O diretor e produtor Roberto Dávila falou em entrevista sobre a tendência ao realismo fantástico da série. Talvez na visão de um estrangeiro, sim, ela possa ter essa conotação. Mas o que se revela nas imagens está mais próximo da temática que Eduardo Coutinho explorou em Santo Forte, o documentário, do que de Gabriel Garcia Marques em Cândida Erendira e sua Avó Desalmada. Em comum, apenas a ideia de trabalhar com crenças e tradições populares. A religião é a saída para os excluídos que não possuem nada além do próprio corpo. A fé faz que com eles caminhem sem medo por uma vida sem atrativos e muitas vezes perigosa. Não há nada de extraordinário na vida de João, a não ser para quem não tem a mesma fé do protagonista, que por sinal, declarou ser praticante de candomblé. Ao menos, do ponto de vista da narrativa, extremamente naturalista. E para quem não acredita em espíritos, funciona como excelente conduto de ficção.

Divulgação/AXN/Moonshot.
Divulgação/AXN/Moonshot.

A série tem na história de João uma narrativa fechada com começo, meio e fio, mas tem casos diferentes a cada episódio, que devem ser solucionados por João, um investigador pouco usual. No primeiro, ele ajuda uma senhora a escapar das garras de um miliciano a quem seu neto deve dinheiro. Não se sabe ainda se todos os episódios serão tão interessantes quanto o primeiro. No elenco também estão Cassiano Carneiro (Sítio do Pica Pau Amarelo), que interpreta Barracuda, um agiota que ora é inimigo de João, ora seu aliado; Karen Mota, como a esposa de Cesário; Roberto Frota, como Manuel, pai de Dalva e Cesário; e Tamara Taxman (Copa Hotel), como Moa, a vizinha de Dalva que a ajuda a cuidar das crianças. O primeiro episódio conta com a participação de Sônia Guedes, como a passageira que recebe ajuda de João.

Hits policiais

O canal trabalha quase sempre com séries policiais, de suspense e de ação, e com séries híbridas, que mesclam diversas referências, como a badalada The Strain, de Guillermo del Toro. E, apesar da produção classificar Santo Forte como série dramática, a estrutura narrativa é a de um drama policial, trazendo, no entanto, um investigador que não é comum no modelo hollywoodiano consagrado pela televisão nos cop shows, mas bastante frequente no noir.

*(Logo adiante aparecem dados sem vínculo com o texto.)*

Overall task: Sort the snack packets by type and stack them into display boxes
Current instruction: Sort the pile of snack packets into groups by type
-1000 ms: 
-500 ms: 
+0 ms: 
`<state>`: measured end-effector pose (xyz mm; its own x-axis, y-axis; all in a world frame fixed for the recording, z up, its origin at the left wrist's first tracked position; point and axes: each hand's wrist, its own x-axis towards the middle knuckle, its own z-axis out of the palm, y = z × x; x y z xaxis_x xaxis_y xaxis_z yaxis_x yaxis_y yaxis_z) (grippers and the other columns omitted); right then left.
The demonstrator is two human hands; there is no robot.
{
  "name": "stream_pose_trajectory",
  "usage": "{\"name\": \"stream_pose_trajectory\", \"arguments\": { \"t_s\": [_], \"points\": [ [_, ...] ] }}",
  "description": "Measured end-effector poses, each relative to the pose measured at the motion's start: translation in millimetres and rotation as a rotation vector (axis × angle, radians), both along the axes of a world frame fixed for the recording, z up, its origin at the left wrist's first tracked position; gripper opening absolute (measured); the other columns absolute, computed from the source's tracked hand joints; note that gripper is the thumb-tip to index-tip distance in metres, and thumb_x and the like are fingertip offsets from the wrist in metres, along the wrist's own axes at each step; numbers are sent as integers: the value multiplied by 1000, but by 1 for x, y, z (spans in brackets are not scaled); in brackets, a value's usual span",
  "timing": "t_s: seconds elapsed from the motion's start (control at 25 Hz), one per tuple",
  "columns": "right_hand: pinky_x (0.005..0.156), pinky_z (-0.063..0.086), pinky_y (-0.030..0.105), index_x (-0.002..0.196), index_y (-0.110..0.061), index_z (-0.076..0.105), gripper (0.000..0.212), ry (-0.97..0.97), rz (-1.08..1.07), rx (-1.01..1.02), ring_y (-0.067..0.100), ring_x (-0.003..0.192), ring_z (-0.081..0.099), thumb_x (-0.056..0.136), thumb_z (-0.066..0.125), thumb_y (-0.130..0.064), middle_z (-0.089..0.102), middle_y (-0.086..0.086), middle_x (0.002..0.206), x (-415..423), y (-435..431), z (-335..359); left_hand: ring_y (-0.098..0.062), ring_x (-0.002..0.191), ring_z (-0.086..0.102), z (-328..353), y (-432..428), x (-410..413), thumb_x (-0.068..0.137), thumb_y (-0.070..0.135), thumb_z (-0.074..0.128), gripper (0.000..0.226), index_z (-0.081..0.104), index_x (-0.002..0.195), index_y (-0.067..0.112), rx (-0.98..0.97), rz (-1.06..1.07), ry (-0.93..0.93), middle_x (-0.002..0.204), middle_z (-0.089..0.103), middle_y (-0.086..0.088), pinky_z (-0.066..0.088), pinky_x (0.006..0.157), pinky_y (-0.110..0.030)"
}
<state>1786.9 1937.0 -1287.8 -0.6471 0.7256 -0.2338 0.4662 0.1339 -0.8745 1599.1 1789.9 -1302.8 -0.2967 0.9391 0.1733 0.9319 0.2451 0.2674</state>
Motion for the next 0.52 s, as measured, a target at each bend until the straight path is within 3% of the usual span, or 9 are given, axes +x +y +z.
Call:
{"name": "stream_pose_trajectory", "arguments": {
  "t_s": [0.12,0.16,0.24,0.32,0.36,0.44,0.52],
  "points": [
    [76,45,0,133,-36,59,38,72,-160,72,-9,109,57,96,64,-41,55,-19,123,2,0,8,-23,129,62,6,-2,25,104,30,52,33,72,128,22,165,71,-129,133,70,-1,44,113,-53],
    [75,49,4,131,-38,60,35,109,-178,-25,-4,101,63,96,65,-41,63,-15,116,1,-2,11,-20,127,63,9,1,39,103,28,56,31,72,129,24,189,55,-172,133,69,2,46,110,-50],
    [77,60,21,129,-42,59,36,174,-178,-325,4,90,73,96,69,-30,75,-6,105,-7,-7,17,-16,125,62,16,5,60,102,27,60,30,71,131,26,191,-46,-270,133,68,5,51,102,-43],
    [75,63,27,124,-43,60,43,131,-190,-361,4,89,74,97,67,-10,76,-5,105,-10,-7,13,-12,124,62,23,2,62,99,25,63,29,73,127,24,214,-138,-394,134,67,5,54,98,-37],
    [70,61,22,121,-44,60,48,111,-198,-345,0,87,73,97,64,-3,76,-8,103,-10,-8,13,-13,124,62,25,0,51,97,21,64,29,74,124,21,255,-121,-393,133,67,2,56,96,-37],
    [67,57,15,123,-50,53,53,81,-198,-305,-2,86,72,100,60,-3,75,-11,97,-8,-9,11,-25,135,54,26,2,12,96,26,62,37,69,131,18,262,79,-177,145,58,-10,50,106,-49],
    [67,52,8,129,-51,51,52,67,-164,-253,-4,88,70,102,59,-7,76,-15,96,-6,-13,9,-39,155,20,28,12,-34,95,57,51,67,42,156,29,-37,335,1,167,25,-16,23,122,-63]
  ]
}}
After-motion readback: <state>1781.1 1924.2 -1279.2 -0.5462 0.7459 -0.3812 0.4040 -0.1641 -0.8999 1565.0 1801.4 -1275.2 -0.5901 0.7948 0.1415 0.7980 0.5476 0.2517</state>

Ter um protagonista com o corpo fechado, entretanto, não é páreo para Bogart, nem para McMurray. Esse o toque genuinamente brasileiro na sua gênese. Que pode, entretanto, oferecer outra leitura em outros mercados. Afinal, os poderes sobrenaturais estão presentes em séries dos EUA como a recém-lançada The Whispers. A diferença é que a moral anglo-americana aceita melhor a ideia do demônio do que o Exu, que não é necessariamente mal.

Policiais-sobrenaturais no Brasil

Nelson Pereira dos Santos, forte influência do Cinema Novo brasileiro, autor do consagrado Rio 40 Graus, tem uma obra bastante significativa e pouco compreendida, chamada O Amuleto de Ogum, de 1974. O filme narrava a trajetória de Ney, um nordestino de corpo fechado, na Baixada Fluminense, que adere à quadrilha de Severiano, e mais tarde, rompe com o chefe, aliando-se a uma quadrilha de pivetes.

Intrigante, e bem mais sombrio do que esta Santo Forte, contudo, não deixa de ser uma referência ‘desglamurizada’ de abordagem do ocultismo e das religiões afrodescendentes. Na trama de Nelson, não existem discussões filosóficas sobre crenças, e a questão do corpo fechado é apresentada de forma quase banal.